» SOURCE DATA:
--- START ---
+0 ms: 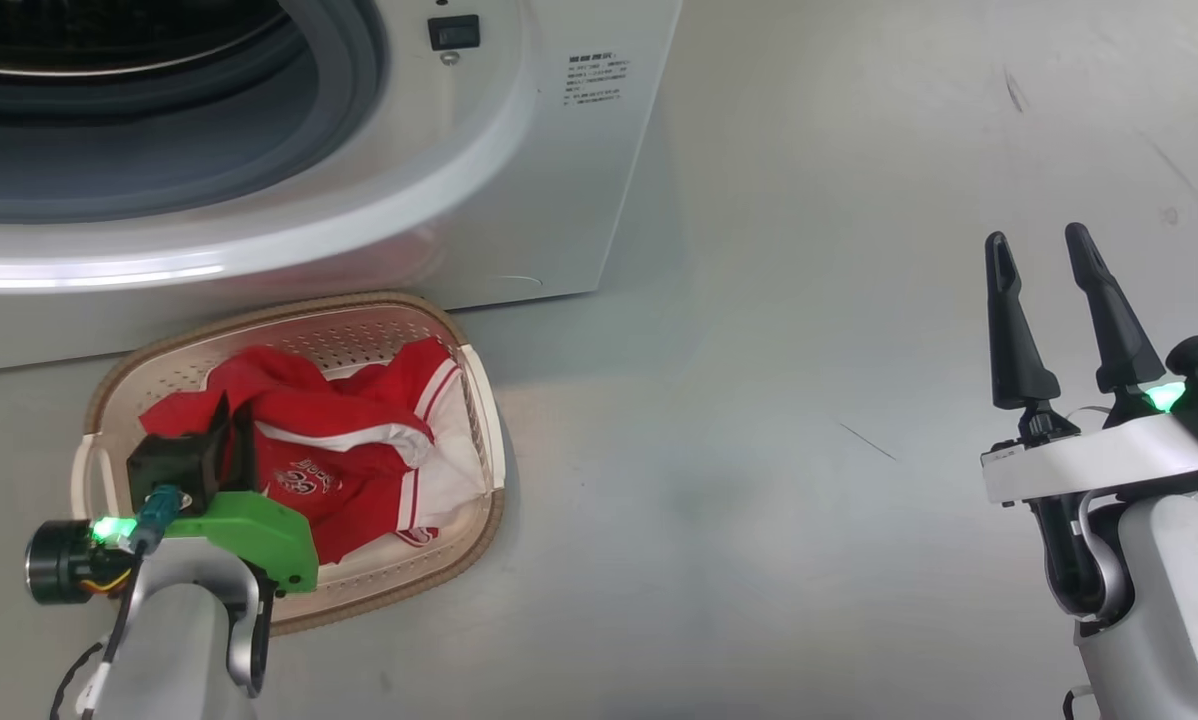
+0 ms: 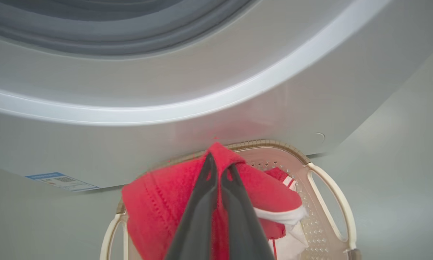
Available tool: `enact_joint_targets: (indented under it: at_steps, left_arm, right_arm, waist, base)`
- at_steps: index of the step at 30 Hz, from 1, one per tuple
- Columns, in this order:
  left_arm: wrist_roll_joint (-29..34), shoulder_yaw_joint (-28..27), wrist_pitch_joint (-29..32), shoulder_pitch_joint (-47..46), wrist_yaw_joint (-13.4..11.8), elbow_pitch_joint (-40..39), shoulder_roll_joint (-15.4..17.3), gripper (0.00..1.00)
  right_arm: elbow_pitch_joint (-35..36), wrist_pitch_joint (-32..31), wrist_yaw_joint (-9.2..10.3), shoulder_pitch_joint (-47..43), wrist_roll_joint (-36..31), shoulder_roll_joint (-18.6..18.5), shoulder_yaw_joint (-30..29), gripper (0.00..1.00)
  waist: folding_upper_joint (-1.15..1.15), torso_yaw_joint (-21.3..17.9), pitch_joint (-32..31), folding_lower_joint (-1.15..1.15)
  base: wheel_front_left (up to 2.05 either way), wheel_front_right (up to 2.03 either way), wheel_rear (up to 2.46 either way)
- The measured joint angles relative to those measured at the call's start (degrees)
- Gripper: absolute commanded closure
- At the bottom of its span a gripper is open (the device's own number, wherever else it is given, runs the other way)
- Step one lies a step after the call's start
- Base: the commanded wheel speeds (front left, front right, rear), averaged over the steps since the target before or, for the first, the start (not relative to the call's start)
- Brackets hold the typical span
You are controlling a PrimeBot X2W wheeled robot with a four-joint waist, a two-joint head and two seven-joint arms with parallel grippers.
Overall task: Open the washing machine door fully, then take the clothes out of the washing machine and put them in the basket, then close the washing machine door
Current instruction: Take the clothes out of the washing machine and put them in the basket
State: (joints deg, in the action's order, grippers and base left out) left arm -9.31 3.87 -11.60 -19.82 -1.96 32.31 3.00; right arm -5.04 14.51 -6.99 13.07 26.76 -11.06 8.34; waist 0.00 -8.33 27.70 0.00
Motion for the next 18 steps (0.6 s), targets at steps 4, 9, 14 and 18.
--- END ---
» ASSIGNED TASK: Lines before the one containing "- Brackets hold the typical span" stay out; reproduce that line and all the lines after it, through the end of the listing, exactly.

» RESPONSE FOR THIS EXERCISE:
- Brackets hold the typical span
You are controlling a PrimeBot X2W wheeled robot with a four-joint waist, a two-joint head and two seven-joint arms with parallel grippers.
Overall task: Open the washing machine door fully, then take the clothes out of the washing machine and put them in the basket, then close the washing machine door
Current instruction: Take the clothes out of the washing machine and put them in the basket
State: (joints deg, in the action's order, grippers and base left out) left arm -9.31 3.87 -11.60 -19.82 -1.96 32.31 3.00; right arm -5.04 14.51 -6.99 13.07 26.76 -11.06 8.34; waist 0.00 -8.33 27.70 0.00
Motion for the next 18 steps (0.6 s), targets at steps 4, 9, 14 and 18.

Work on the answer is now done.